Only one stretch of the listing below is wanted. Begin at the line that has "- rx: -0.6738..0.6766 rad", stop after the line that has "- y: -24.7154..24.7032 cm", and repeat every line in between exactly.

= = = = = = =

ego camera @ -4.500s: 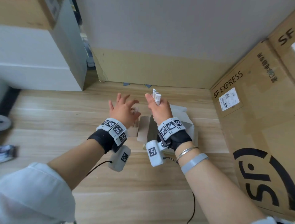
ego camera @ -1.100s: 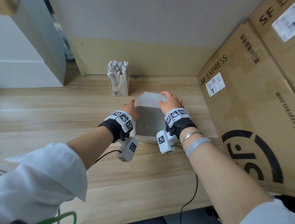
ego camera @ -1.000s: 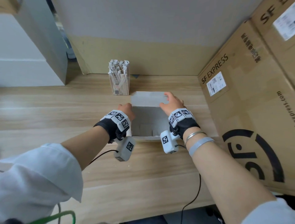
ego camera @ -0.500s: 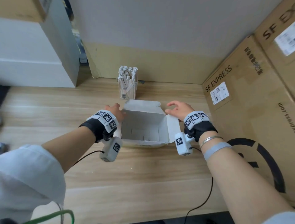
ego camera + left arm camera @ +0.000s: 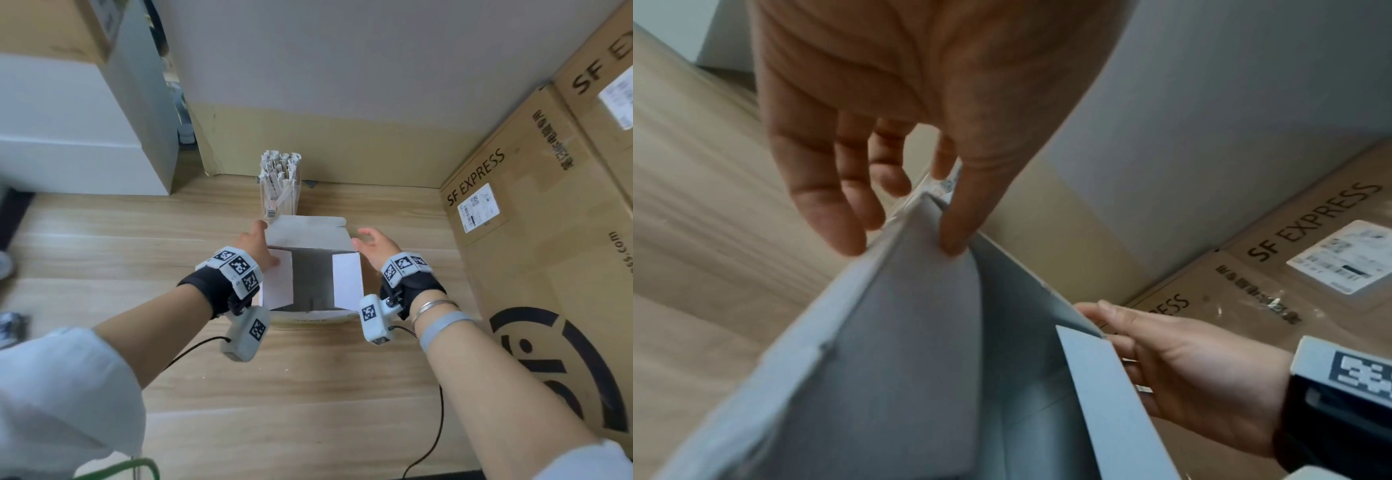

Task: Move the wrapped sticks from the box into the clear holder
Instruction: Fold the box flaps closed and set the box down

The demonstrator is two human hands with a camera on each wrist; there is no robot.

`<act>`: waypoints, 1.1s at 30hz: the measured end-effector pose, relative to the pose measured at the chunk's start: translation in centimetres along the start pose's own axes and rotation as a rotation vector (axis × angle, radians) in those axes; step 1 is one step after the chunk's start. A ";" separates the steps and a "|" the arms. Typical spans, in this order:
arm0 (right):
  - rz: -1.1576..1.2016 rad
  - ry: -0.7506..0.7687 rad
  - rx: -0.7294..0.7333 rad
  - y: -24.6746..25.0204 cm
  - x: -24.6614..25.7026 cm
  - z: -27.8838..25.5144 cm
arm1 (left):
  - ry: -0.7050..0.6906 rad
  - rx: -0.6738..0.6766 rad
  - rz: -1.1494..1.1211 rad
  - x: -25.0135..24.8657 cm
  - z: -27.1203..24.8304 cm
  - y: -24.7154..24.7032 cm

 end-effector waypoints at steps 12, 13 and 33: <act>0.528 0.030 0.049 0.8 -0.4 0.1 | 0.021 0.138 -0.226 0.9 1.2 -0.8; 0.506 0.053 0.085 0.8 -0.5 -0.2 | 0.021 0.147 -0.249 0.6 1.2 -0.6; 0.380 0.092 -0.042 -0.1 -1.6 -1.6 | -0.516 0.138 0.322 -3.6 -2.4 -4.3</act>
Point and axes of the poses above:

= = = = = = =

• REPLY:
  - rx: -0.6738..0.6766 rad
  - rz: -1.1494..1.1211 rad
  - x: -25.0135..24.8657 cm
  - z: -27.1203..24.8304 cm
  - y: -24.7154..24.7032 cm

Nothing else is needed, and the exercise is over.